* **Task statement**
From the first line to the last, transcribe the material exactly.

* **Material provided**
○ ○ ○ ○ ○ ○ ○
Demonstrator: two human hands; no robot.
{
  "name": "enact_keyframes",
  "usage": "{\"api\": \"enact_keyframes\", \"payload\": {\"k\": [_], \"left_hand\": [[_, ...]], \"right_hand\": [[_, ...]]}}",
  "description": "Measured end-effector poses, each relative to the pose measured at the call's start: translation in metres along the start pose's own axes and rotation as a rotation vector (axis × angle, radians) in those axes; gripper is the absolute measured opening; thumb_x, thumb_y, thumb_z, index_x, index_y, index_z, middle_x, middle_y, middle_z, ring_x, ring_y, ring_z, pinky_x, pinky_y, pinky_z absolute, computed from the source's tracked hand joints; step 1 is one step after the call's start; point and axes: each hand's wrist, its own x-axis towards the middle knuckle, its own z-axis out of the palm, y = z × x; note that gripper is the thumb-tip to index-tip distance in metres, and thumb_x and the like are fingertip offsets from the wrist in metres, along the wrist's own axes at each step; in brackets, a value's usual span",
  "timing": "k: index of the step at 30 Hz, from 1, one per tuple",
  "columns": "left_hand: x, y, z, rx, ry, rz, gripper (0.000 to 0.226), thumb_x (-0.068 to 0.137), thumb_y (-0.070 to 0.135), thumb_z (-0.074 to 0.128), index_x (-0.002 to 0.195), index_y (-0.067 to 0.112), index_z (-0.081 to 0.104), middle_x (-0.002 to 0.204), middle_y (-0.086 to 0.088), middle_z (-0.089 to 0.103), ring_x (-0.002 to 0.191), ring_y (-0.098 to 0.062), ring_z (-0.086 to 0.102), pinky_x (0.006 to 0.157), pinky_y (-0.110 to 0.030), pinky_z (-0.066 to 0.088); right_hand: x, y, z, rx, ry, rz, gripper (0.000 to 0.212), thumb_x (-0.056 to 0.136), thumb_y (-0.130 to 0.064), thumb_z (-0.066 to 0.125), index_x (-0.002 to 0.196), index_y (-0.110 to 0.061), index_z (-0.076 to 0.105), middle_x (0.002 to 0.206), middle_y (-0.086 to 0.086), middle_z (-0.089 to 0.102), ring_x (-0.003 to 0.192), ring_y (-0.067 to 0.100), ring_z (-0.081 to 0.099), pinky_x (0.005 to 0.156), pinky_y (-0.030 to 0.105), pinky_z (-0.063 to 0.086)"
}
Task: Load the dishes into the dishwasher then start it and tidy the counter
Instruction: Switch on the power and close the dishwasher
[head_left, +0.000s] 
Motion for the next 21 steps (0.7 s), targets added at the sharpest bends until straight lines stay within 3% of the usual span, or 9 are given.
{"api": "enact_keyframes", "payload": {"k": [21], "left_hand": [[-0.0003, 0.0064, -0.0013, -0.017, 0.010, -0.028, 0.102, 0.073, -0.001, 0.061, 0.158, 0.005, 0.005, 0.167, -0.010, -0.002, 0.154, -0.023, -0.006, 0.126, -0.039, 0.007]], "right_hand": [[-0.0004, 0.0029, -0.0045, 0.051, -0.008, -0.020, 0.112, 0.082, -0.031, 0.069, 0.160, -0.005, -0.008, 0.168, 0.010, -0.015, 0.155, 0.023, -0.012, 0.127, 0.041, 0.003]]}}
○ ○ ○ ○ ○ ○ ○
* **Answer box**
Demonstrator: two human hands; no robot.
{
  "name": "enact_keyframes",
  "usage": "{\"api\": \"enact_keyframes\", \"payload\": {\"k\": [_], \"left_hand\": [[_, ...]], \"right_hand\": [[_, ...]]}}",
  "description": "Measured end-effector poses, each relative to the pose measured at the call's start: translation in metres along the start pose's own axes and rotation as a rotation vector (axis × angle, radians) in those axes; gripper is the absolute measured opening; thumb_x, thumb_y, thumb_z, index_x, index_y, index_z, middle_x, middle_y, middle_z, ring_x, ring_y, ring_z, pinky_x, pinky_y, pinky_z absolute, computed from the source's tracked hand joints; step 1 is one step after the call's start; point and axes: each hand's wrist, its own x-axis towards the middle knuckle, its own z-axis out of the palm, y = z × x; note that gripper is the thumb-tip to index-tip distance in metres, and thumb_x and the like are fingertip offsets from the wrist in metres, along the wrist's own axes at each step; in brackets, a value's usual span",
  "timing": "k: index of the step at 30 Hz, from 1, one per tuple",
  "columns": "left_hand: x, y, z, rx, ry, rz, gripper (0.000 to 0.226), thumb_x (-0.068 to 0.137), thumb_y (-0.070 to 0.135), thumb_z (-0.074 to 0.128), index_x (-0.002 to 0.195), index_y (-0.067 to 0.112), index_z (-0.081 to 0.104), middle_x (-0.002 to 0.204), middle_y (-0.086 to 0.088), middle_z (-0.089 to 0.103), ring_x (-0.002 to 0.191), ring_y (-0.098 to 0.062), ring_z (-0.086 to 0.102), pinky_x (0.006 to 0.157), pinky_y (-0.110 to 0.030), pinky_z (-0.066 to 0.088); right_hand: x, y, z, rx, ry, rz, gripper (0.000 to 0.212), thumb_x (-0.056 to 0.136), thumb_y (-0.130 to 0.064), thumb_z (-0.066 to 0.125), index_x (-0.002 to 0.196), index_y (-0.110 to 0.061), index_z (-0.076 to 0.105), middle_x (0.002 to 0.206), middle_y (-0.086 to 0.086), middle_z (-0.089 to 0.102), ring_x (-0.003 to 0.192), ring_y (-0.067 to 0.100), ring_z (-0.081 to 0.099), pinky_x (0.005 to 0.156), pinky_y (-0.030 to 0.105), pinky_z (-0.063 to 0.086)"
}
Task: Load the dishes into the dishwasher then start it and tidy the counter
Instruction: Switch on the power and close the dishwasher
[head_left, +0.000s] 
Motion for the next 21 steps (0.7 s), targets added at the sharpest bends until straight lines stay within 3% of the usual span, or 9 are given.
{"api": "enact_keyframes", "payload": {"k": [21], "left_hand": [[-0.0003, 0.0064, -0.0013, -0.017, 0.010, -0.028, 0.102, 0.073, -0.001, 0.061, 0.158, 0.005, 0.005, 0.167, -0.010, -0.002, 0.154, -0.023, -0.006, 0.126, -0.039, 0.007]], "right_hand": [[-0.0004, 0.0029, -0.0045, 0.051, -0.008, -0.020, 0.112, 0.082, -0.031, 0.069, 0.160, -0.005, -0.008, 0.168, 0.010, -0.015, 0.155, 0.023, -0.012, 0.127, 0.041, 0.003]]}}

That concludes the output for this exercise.